The answer must consist of each line of the records below that contains the string "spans".

*** Opening The input ***

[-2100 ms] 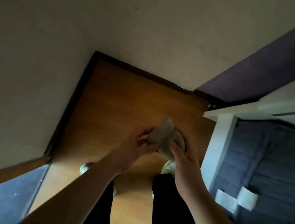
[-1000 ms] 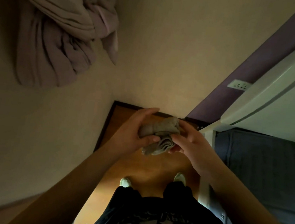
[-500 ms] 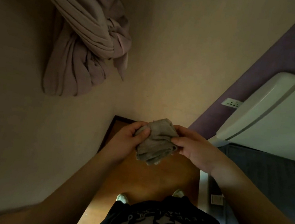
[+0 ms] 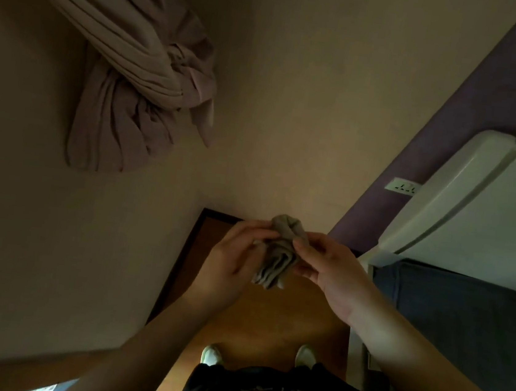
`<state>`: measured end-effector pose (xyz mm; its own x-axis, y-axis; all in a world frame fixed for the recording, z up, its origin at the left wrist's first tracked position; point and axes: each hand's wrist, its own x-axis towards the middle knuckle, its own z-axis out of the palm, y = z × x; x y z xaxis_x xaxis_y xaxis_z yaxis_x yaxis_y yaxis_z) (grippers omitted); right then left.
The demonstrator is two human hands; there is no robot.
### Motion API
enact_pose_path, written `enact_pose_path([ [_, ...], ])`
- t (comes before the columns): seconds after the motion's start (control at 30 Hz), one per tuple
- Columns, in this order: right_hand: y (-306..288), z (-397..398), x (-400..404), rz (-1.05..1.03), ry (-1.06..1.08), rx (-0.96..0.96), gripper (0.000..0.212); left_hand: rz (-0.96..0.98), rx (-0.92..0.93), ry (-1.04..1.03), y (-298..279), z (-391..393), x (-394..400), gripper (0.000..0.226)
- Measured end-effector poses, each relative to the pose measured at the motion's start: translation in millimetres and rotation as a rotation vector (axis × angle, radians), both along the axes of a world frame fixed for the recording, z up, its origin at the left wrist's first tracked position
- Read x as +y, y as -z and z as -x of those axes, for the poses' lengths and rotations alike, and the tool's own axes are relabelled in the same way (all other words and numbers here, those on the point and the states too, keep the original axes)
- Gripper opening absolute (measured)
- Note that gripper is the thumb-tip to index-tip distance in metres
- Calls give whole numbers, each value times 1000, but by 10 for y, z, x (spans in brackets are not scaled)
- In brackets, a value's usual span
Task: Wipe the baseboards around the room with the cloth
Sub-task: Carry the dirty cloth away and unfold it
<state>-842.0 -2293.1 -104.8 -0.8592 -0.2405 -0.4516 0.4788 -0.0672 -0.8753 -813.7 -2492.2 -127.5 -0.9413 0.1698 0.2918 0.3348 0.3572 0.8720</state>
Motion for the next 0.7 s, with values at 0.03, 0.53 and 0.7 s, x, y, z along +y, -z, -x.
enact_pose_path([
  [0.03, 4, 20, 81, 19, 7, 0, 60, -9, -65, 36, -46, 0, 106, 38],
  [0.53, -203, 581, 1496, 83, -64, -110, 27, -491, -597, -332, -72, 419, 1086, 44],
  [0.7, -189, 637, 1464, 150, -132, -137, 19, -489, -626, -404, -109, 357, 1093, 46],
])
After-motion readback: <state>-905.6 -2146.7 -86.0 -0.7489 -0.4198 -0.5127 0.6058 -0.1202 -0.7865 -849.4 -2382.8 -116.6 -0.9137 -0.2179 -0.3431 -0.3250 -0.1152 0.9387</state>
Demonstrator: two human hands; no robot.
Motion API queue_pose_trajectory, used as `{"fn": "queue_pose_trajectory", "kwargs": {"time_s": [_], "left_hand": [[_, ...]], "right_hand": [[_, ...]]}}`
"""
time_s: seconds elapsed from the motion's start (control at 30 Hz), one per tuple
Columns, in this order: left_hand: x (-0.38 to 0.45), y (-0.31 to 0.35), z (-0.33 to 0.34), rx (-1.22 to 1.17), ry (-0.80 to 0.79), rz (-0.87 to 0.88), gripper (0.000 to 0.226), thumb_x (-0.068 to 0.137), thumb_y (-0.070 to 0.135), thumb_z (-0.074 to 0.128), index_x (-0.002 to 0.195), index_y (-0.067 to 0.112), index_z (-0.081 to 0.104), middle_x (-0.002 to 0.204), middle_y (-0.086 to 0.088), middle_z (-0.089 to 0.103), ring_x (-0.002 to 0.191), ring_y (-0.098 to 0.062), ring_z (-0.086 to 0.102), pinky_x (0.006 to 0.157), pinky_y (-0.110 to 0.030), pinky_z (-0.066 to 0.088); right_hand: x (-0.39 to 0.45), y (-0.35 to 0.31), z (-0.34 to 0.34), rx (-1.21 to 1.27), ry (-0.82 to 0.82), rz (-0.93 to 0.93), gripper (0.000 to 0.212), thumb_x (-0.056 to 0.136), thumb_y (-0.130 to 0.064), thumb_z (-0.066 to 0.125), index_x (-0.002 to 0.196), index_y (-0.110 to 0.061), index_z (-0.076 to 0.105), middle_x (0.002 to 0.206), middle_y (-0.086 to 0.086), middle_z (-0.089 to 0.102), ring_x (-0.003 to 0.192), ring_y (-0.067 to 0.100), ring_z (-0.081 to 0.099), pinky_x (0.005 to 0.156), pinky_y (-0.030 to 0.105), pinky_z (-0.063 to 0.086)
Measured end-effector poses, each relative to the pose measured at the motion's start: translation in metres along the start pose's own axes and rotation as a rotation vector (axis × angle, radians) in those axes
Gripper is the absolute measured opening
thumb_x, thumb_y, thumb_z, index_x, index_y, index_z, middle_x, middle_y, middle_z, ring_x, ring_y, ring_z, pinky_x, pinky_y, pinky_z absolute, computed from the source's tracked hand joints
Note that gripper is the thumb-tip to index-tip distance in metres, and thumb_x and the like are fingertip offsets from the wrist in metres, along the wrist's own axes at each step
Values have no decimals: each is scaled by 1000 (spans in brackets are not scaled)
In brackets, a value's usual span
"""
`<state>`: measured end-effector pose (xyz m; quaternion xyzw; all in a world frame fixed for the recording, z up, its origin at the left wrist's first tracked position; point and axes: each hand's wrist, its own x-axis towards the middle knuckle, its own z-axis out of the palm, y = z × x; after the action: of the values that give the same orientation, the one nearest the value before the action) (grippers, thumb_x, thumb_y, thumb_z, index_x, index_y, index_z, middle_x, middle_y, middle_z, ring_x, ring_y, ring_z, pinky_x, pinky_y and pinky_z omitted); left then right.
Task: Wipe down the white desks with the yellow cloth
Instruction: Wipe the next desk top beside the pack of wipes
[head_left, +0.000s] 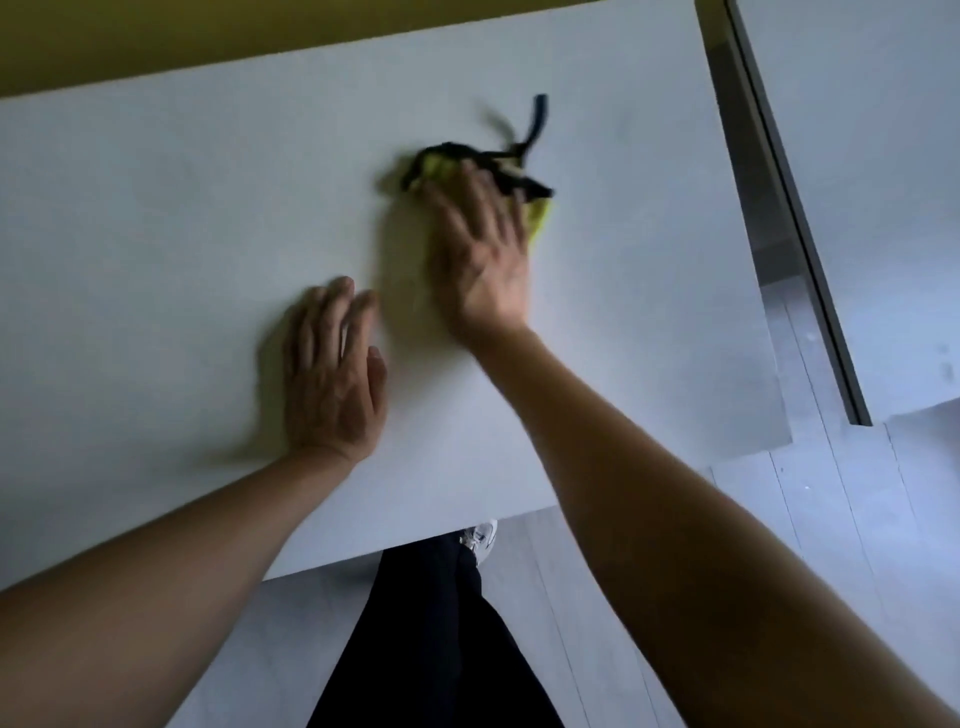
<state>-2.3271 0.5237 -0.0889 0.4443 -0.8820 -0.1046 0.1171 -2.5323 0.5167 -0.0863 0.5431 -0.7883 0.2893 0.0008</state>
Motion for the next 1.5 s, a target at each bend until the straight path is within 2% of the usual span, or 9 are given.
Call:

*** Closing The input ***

■ Response ■
- Calls give whole numbers, each value times 1000, but by 10 for y, z, x (spans in brackets are not scaled)
Values have no decimals: each is scaled by 1000 (spans in brackets are not scaled)

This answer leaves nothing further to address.